20/09/24

Le luci alle finestre degli altri

 Da qualche anno mi sveglio molto presto. In questo momento la mia sveglia è puntata alle 5.15, ma la settimana prossima la arretrerò di altri 10 minuti, ché al mattino mi serviranno.
Da qualche anno ho l'opportunità di notare le variazioni di luminosità al mattino con una maggiore sensibilità degli altri. Già a metà agosto il sole sorge sensibilmente più tardi che a metà giugno, dunque se a luglio alle 5.15 c'è già luminosità nel cielo, nella seconda metà di agosto no.

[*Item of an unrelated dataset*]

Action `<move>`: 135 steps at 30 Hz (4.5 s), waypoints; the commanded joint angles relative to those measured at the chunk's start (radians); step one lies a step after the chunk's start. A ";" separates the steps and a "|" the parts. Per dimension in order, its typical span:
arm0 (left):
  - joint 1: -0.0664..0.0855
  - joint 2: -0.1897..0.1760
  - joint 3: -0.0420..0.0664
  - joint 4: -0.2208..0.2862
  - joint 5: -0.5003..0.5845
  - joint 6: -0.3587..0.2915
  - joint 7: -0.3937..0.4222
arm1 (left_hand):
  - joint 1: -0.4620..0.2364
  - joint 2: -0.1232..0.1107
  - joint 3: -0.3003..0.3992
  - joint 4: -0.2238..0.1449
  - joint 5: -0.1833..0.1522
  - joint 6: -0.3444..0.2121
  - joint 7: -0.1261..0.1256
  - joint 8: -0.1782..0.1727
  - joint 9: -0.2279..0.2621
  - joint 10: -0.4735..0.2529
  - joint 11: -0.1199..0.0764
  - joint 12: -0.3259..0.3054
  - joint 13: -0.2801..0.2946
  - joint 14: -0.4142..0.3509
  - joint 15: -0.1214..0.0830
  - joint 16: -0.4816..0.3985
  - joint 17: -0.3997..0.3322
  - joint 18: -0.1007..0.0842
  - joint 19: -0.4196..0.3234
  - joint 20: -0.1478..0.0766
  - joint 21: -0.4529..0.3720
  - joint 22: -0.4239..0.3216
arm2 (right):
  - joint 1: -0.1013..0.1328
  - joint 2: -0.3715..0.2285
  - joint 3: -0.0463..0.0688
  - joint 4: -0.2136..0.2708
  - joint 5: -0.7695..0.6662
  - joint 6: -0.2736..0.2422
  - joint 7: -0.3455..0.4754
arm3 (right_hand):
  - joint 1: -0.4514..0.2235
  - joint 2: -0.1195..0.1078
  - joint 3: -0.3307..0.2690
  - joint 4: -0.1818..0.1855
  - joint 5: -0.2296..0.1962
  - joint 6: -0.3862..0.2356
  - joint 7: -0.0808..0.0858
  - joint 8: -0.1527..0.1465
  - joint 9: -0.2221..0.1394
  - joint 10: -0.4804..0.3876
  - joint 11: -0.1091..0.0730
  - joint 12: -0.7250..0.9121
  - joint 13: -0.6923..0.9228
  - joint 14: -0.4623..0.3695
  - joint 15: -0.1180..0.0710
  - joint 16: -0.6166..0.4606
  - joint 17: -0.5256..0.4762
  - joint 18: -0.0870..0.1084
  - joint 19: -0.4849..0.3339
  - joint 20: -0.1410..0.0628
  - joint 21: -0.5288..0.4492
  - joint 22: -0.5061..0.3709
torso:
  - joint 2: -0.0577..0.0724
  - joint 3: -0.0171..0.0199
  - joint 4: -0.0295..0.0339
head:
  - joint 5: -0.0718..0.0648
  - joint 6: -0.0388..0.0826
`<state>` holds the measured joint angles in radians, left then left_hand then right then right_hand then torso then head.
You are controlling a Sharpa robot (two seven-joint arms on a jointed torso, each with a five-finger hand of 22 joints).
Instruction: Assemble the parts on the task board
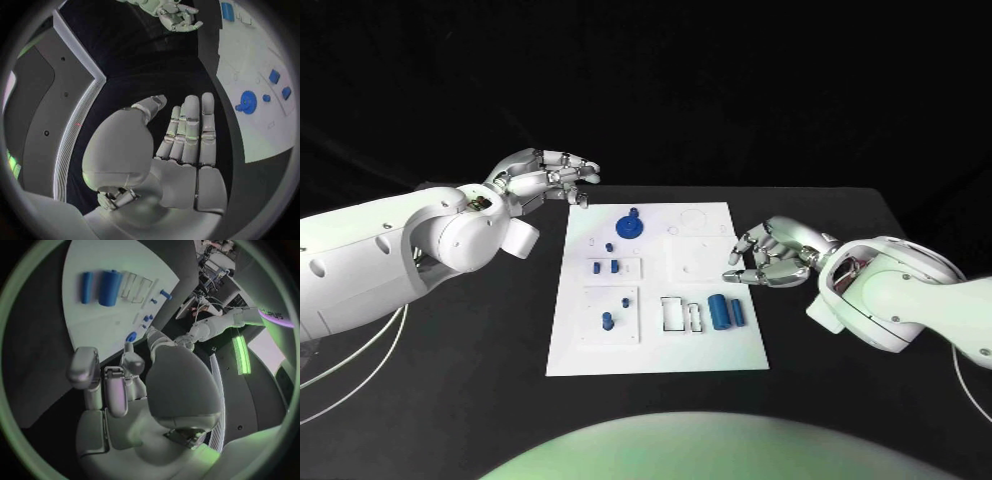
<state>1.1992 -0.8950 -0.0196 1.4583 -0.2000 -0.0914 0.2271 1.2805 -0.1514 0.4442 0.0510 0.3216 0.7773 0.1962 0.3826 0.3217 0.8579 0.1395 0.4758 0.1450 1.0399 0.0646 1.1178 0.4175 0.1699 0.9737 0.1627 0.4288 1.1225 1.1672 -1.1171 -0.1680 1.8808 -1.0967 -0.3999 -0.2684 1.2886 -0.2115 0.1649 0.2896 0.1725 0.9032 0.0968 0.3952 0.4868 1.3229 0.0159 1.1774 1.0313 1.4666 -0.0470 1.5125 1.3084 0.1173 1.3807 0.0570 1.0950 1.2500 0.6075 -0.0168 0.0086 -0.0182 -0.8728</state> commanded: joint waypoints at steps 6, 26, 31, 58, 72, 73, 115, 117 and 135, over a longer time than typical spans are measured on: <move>-0.001 -0.005 -0.001 0.012 0.009 0.006 0.019 | 0.008 0.002 -0.004 0.000 0.006 -0.008 -0.002 0.005 0.000 -0.009 -0.001 0.007 -0.001 -0.010 0.000 0.000 0.002 0.010 0.001 0.006 -0.005 -0.001 | -0.041 0.007 -0.004 0.014 -0.082 -0.017 -0.160 | -0.005 0.020 -0.035 0.002 0.001 -0.005 -0.002 0.002 0.010 0.032 0.000 0.088 0.112 0.077 -0.004 0.017 0.110 -0.020 0.019 -0.001 0.029 0.025 | -0.002 -0.0028 -0.0001 | -0.003 0.000; -0.002 -0.016 -0.001 0.024 0.047 0.013 0.013 | -0.001 0.000 -0.009 0.008 0.006 -0.012 -0.001 0.008 -0.001 -0.012 0.000 0.012 0.000 -0.009 0.002 0.002 0.002 0.010 0.001 0.008 -0.005 -0.003 | -0.109 0.084 -0.006 -0.017 -0.213 -0.014 -0.247 | -0.049 0.039 -0.084 0.003 0.020 0.017 -0.008 0.011 0.025 0.053 -0.004 0.136 0.179 0.085 -0.006 0.032 0.158 -0.026 0.032 -0.002 0.059 0.052 | -0.002 -0.0010 -0.0047 | 0.001 0.000; -0.002 -0.016 -0.001 0.025 0.047 0.013 0.012 | -0.002 0.001 -0.009 0.009 0.006 -0.013 -0.001 0.008 -0.001 -0.012 0.000 0.012 0.000 -0.009 0.002 0.002 0.003 0.010 0.001 0.008 -0.005 -0.003 | -0.118 0.103 -0.006 -0.028 -0.233 -0.009 -0.254 | -0.048 0.038 -0.088 0.003 0.018 0.025 -0.011 0.015 0.028 0.058 -0.006 0.143 0.189 0.085 -0.008 0.033 0.160 -0.026 0.033 -0.003 0.063 0.055 | -0.002 -0.0001 -0.0050 | 0.003 0.000; -0.002 -0.018 -0.001 0.027 0.042 0.014 0.006 | -0.004 0.004 -0.010 0.013 0.010 -0.014 -0.001 0.010 -0.001 -0.013 0.000 0.015 0.000 -0.009 0.002 0.003 0.003 0.010 0.001 0.008 -0.005 -0.004 | -0.138 0.166 -0.006 -0.059 -0.343 0.014 -0.274 | -0.069 0.037 -0.115 0.005 0.024 0.043 -0.018 0.024 0.041 0.074 -0.013 0.163 0.222 0.086 -0.013 0.034 0.167 -0.027 0.033 -0.008 0.061 0.058 | -0.002 -0.0002 -0.0056 | 0.010 0.000; -0.002 -0.018 -0.001 0.027 0.036 0.017 0.003 | -0.004 0.004 -0.010 0.013 0.011 -0.014 -0.001 0.010 -0.002 -0.014 0.000 0.016 0.000 -0.010 0.002 0.003 0.003 0.010 0.001 0.008 -0.005 -0.004 | -0.139 0.178 -0.006 -0.064 -0.356 0.084 -0.303 | -0.099 0.042 -0.127 0.005 0.052 0.048 -0.021 0.024 0.049 0.084 -0.015 0.175 0.242 0.086 -0.016 0.036 0.171 -0.028 0.034 -0.011 0.063 0.063 | -0.001 -0.0006 -0.0063 | 0.009 0.000; -0.002 -0.018 -0.001 0.027 0.035 0.017 0.002 | -0.004 0.004 -0.010 0.013 0.011 -0.014 -0.001 0.010 -0.002 -0.014 0.000 0.016 0.000 -0.010 0.002 0.003 0.003 0.010 0.001 0.008 -0.005 -0.004 | -0.139 0.178 -0.006 -0.065 -0.358 0.092 -0.306 | -0.099 0.042 -0.127 0.005 0.052 0.048 -0.021 0.024 0.049 0.084 -0.015 0.175 0.242 0.086 -0.016 0.036 0.171 -0.028 0.034 -0.011 0.063 0.063 | -0.001 -0.0005 -0.0065 | 0.009 0.000; -0.002 -0.008 -0.002 0.020 0.028 0.019 0.005 | 0.000 0.006 -0.008 0.013 0.017 -0.015 -0.002 0.014 -0.002 -0.017 0.000 0.020 0.000 -0.011 0.001 0.004 0.003 0.010 0.002 0.008 -0.005 -0.006 | -0.126 0.154 -0.002 -0.031 -0.148 -0.117 -0.255 | 0.007 0.090 0.018 0.002 0.198 0.119 -0.048 0.008 0.050 0.129 -0.040 0.224 0.325 0.094 -0.036 0.045 0.209 -0.029 0.041 -0.029 0.066 0.083 | -0.004 -0.0010 -0.0060 | 0.000 0.000; -0.002 -0.008 -0.002 0.019 0.028 0.019 0.005 | 0.000 0.006 -0.008 0.013 0.017 -0.015 -0.002 0.014 -0.002 -0.017 0.000 0.020 0.000 -0.011 0.001 0.004 0.003 0.010 0.002 0.008 -0.005 -0.006 | -0.123 0.154 -0.002 -0.027 -0.128 -0.126 -0.250 | 0.002 0.090 0.023 0.002 0.202 0.121 -0.048 0.007 0.050 0.129 -0.040 0.224 0.326 0.094 -0.037 0.045 0.210 -0.030 0.042 -0.030 0.067 0.083 | -0.004 -0.0012 -0.0060 | 0.000 0.000; -0.002 -0.001 -0.003 0.017 0.027 0.019 0.010 | -0.001 0.008 -0.008 0.015 0.022 -0.016 -0.001 0.015 -0.002 -0.019 0.000 0.021 0.000 -0.011 0.002 0.004 0.004 0.010 0.002 0.008 -0.005 -0.006 | -0.116 0.244 -0.001 -0.041 -0.005 -0.015 -0.237 | -0.077 0.077 0.060 0.003 0.202 0.127 -0.046 0.000 0.052 0.132 -0.038 0.222 0.329 0.093 -0.035 0.045 0.209 -0.028 0.040 -0.030 0.056 0.082 | -0.002 -0.0014 -0.0068 | 0.005 0.000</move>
<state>1.1971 -0.8983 -0.0235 1.4732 -0.1710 -0.0858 0.2247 1.2805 -0.1514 0.4346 0.0607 0.3404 0.7668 0.1927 0.3907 0.3208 0.8434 0.1395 0.4911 0.1452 1.0364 0.0680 1.1178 0.4200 0.1700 0.9736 0.1627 0.4288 1.1174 1.0510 -0.8765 -0.1690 1.8423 -1.1187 -0.4519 -0.5112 1.2243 -0.1256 0.1949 0.2917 0.3807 0.9854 0.0877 0.3882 0.5288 1.4508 -0.0231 1.3959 1.3080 1.4666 -0.0755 1.5552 1.3074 0.0998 1.4216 0.0338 1.1552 1.3076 0.6051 -0.0179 0.0029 -0.0144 -0.8728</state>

A settembre è ancora buio pesto e ci vuole almeno un'ora e mezza prima che la notte inizi ad illuminarsi.

Questo mi offre un'altra opportunità ancora, ossia quella di individuare facilmente intorno a me chi altri si sveglia presto. 

Mi è sempre piaciuto "spiare" nelle altre case, cercare di capire quali camere sono illuminate, immaginare gli abitanti mentre si svegliano, si alzano, vanno in bagno, vanno in cucina, tornano in camera e poi escono. A volte qualcuno l'ho davvero seguito in questo percorso semplicemente seguendo il filo delle luci che si accendevano e spegnevano nell'appartamento di fronte casa mia.

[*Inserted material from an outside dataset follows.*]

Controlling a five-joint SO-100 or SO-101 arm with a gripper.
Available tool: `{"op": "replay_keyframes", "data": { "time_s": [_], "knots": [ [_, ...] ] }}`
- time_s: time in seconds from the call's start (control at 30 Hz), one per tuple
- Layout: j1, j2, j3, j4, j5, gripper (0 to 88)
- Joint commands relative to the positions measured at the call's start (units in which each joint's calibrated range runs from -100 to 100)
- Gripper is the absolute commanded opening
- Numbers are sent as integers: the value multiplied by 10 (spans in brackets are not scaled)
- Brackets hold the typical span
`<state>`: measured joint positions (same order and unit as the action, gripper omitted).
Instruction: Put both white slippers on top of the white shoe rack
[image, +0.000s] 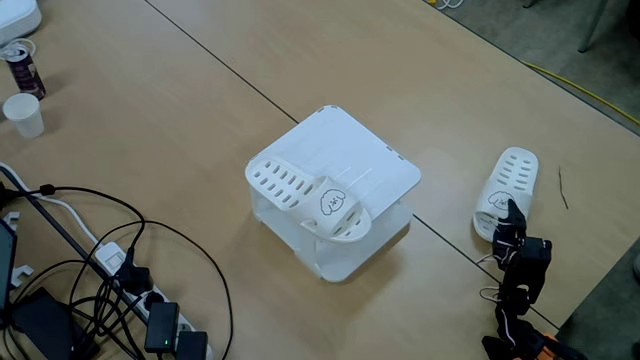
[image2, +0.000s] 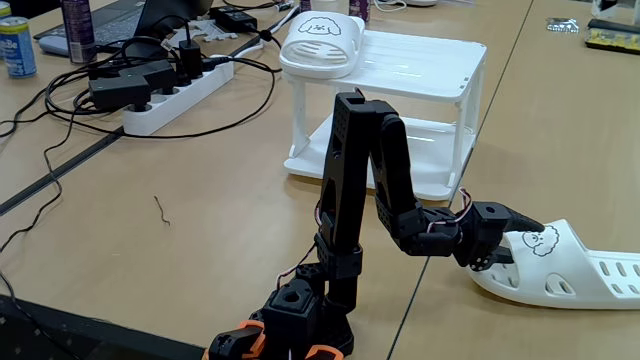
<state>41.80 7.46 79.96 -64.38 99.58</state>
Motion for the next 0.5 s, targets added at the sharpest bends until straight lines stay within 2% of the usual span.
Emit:
{"op": "replay_keyframes", "data": {
  "time_s": [0.0, 0.47],
  "knots": [
    [-27, -6, -4, -16, 4, 191],
    [-98, -1, -4, -12, 4, 192]
  ]
}}
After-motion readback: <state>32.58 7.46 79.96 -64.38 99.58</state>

Ecco, questa cosa l'ho potuta fare solo da quando sto a Torino, perché mentre stavo ancora a Bagheria l'unica che potevo osservare dalla terrazza era la mia dirimpettaia, e in genere da quelle parti le cose di tutti erano così urlate che non c'era nessun gusto a provare a immaginare. Qui a Torino, invece, ho sempre vissuto in palazzine piccole, in quartieri piccoli con grandi spazi intermedi occupati dai cortili interni di servizio, che sono proprio quelli su cui affacciano le stanze più vissute e interessanti: le cucine.

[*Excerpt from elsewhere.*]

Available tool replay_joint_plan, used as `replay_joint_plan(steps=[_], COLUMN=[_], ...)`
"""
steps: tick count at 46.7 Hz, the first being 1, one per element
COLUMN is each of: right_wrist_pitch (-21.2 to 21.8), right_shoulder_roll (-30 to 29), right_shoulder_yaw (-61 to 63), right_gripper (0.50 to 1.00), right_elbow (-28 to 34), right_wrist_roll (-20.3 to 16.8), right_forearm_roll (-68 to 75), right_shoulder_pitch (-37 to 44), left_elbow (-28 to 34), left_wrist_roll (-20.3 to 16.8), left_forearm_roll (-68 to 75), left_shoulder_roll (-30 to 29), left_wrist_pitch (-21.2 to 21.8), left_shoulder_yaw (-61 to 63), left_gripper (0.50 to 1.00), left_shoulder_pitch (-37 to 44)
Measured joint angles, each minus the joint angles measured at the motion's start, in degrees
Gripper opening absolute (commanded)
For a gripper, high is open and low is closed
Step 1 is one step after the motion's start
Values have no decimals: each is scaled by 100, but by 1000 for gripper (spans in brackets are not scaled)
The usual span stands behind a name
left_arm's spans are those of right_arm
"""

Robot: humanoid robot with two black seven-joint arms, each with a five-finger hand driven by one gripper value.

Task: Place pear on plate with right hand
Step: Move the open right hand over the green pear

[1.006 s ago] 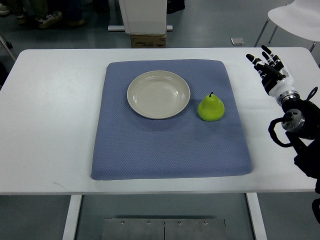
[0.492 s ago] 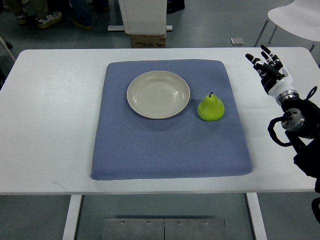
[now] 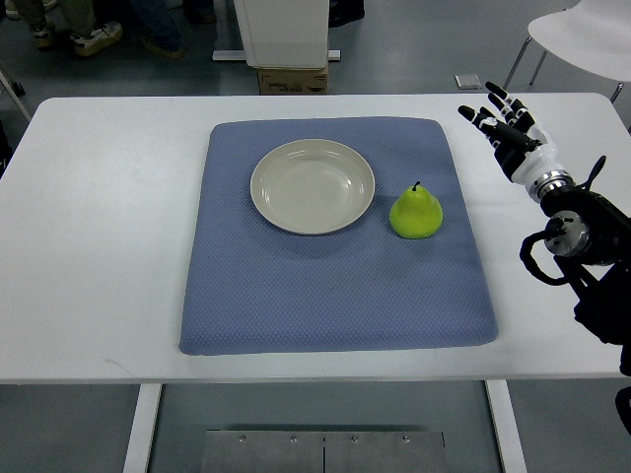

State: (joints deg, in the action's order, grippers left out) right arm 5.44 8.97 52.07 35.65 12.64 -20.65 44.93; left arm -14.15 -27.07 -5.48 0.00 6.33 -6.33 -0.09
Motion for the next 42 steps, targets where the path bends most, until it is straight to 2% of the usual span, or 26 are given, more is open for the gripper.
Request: replay_joint_plan(steps=[3,12,19,27,42], right_wrist_pitch=[45,189,482,588,590], right_shoulder_roll=[6,138,235,262,434], right_shoulder_yaw=[-169,-1006,-1214,-1505,-2683], right_gripper=[1000,1000,1000,1000,995], right_elbow=[0,118,286,321,314], right_wrist_roll=[19,385,457,648,1782], right_forearm_roll=[-12,-18,-23,-60,-101], right_shoulder_pitch=[36,150,286,361,585], left_elbow=[0,0,0,0,0], left_wrist_roll=[0,0,0,0,0], left_forearm_roll=[0,0,2,3,3], left_shoulder_roll=[0,0,0,0,0], left_wrist_pitch=[0,0,0,0,0], left_shoulder_yaw=[0,0,0,0,0], left_gripper=[1000,1000,1000,1000,1000], left_shoulder_pitch=[0,0,0,1,-1])
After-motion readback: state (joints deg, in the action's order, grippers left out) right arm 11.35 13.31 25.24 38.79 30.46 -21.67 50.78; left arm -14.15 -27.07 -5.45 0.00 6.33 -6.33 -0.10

Per me è come dare il buongiorno ad amici sconosciuti. Mi affaccio e controllo chi è già sveglio. Ovviamente si tratta di persone che non riconoscerei nemmeno incontrandole per strada, ma mi affeziono a loro al punto che, se una mattina una determinata luce non è accesa, mi chiedo il perché, mi preoccupo, chissà, starà male o forse è partito? O magari oggi va al lavoro più tardi.

Questo è uno dei motivi per cui non potrei mai rinunciare a vivere in una città. Lo trovo un poetico antidoto alla solitudine.